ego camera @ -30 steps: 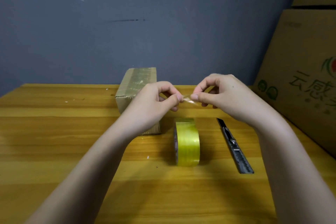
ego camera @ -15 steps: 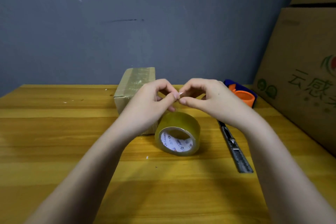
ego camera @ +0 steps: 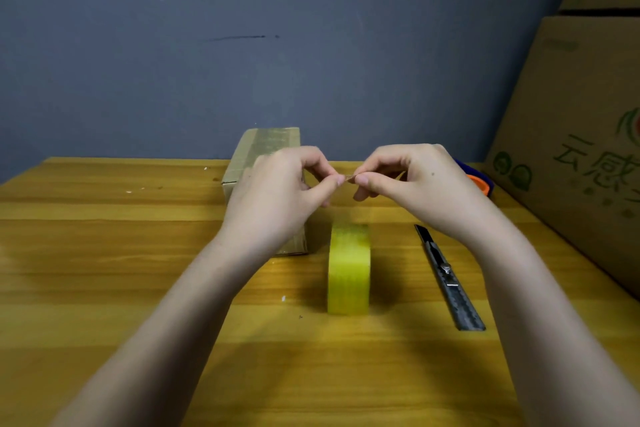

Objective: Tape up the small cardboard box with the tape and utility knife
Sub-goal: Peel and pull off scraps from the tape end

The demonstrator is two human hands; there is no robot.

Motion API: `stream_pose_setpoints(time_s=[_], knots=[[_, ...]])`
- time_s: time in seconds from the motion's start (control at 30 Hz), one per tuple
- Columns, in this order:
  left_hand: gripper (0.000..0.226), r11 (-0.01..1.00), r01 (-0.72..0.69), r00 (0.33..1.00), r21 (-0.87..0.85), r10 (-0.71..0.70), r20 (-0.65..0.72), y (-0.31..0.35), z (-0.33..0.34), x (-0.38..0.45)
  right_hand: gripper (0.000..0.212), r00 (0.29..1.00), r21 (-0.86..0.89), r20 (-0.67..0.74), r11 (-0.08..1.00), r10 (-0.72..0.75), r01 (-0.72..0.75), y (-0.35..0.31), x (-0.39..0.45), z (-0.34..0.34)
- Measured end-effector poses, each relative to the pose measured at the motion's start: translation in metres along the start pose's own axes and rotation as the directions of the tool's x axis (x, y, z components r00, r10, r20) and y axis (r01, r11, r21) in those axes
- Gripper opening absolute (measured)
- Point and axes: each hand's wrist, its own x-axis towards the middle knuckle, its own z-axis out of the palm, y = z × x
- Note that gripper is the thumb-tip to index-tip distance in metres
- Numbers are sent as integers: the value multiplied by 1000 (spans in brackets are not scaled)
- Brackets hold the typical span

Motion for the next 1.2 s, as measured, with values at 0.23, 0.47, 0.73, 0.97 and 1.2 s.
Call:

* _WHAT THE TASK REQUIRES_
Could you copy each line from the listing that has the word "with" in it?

* _ANSWER TO THIS TASK_
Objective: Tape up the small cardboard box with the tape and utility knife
Motion for the next 1.2 s, as measured, with values at 0.23, 0.47, 0.73, 0.97 and 1.2 s.

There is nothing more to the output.